Sans la participation des profs de Std V, qui sont les premiers concernés, le BEC aura du mal à passer à l’action, même si la stratégie de cet Enrichment Programme est bien élaborée. Vont-ils collaborer ? « La majorité sont dans le projet », soutient Alain Doolub. Soyons honnêtes, la pratique des leçons payantes est une source de revenus non  négligeable, même si les enseignants martèlent que ce n’est pas leur motivation première. Les parents d’élèves de Std V débourseront cette année une somme mensuelle de Rs 450 à Rs 600 (dépendant des écoles) pour trois jours de leçons par semaine dispensées par le professeur de l’école. Dès lors, une question s’impose : comment le BEC a-t-il pu convaincre ses enseignants à renoncer à cette pratique bien ancrée dans le système éducatif mauricien ? « Nous leur avons rappelé la raison d’être des écoles RCA, qu’il faut se défaire de certaines pratiques incompatibles avec les valeurs de l’éducation catholique et la mission de l’éducation », répond M. Doolub (voir encadré).

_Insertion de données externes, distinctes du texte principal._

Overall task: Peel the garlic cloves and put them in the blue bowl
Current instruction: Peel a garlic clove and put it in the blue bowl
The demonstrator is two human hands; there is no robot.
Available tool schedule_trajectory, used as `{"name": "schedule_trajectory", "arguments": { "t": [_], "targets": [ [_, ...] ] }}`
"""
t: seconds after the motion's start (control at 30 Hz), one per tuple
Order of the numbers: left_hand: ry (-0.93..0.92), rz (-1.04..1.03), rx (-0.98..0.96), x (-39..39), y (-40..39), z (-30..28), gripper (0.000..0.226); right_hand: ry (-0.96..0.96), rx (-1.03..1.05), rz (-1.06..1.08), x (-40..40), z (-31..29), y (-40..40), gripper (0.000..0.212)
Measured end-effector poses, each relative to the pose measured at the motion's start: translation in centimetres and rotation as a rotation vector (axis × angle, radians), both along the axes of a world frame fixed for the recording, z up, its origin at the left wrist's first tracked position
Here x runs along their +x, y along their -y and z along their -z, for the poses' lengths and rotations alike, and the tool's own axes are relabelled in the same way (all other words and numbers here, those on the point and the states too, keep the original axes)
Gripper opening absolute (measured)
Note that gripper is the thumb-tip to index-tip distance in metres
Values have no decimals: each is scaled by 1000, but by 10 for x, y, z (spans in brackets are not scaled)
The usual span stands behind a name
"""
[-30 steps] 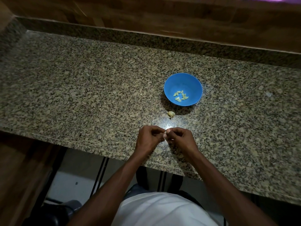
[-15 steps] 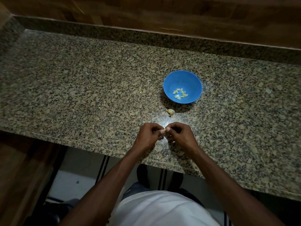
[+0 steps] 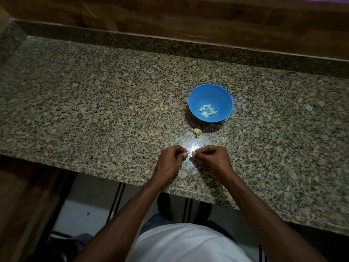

Le BEC prévoit trois sessions d’Enrichment Programme par semaine, à savoir le lundi, le mercredi et le jeudi, de 15h45 à 17 heures. Les profs obtiendront une allocation pour ce service supplémentaire et le BEC s’alignera dans un premier temps sur le montant que paie le ministère de l’Éducation aux enseignants travaillant pour l’Enhancement programme, soit un montant de Rs 3 000. L’organisme compte leur offrir davantage à l’avenir mais, pour l’heure, il a besoin d’un budget de Rs 4 M à Rs 5 M pour couvrir toutes les dépenses nécessaires à la mise en oeuvre du projet. Le BEC  bénéficie de l’apport du diocèse de Port-Louis et d’autres sponsors pour le financement de l’Enrichment  Programme.
La première cuvée de ce programme prendra part aux examens du CPE l’an prochain. Le BEC sera alors en mesure de faire une évaluation des retombées de ces nouvelles mesures après la publication des résultats de ces examens. L’évêque de Port-Louis, qui a insisté auprès du BEC sur l’importance d’un accompagnement scolaire adapté aux besoins de chaque enfant, suit de près sa mise en pratique.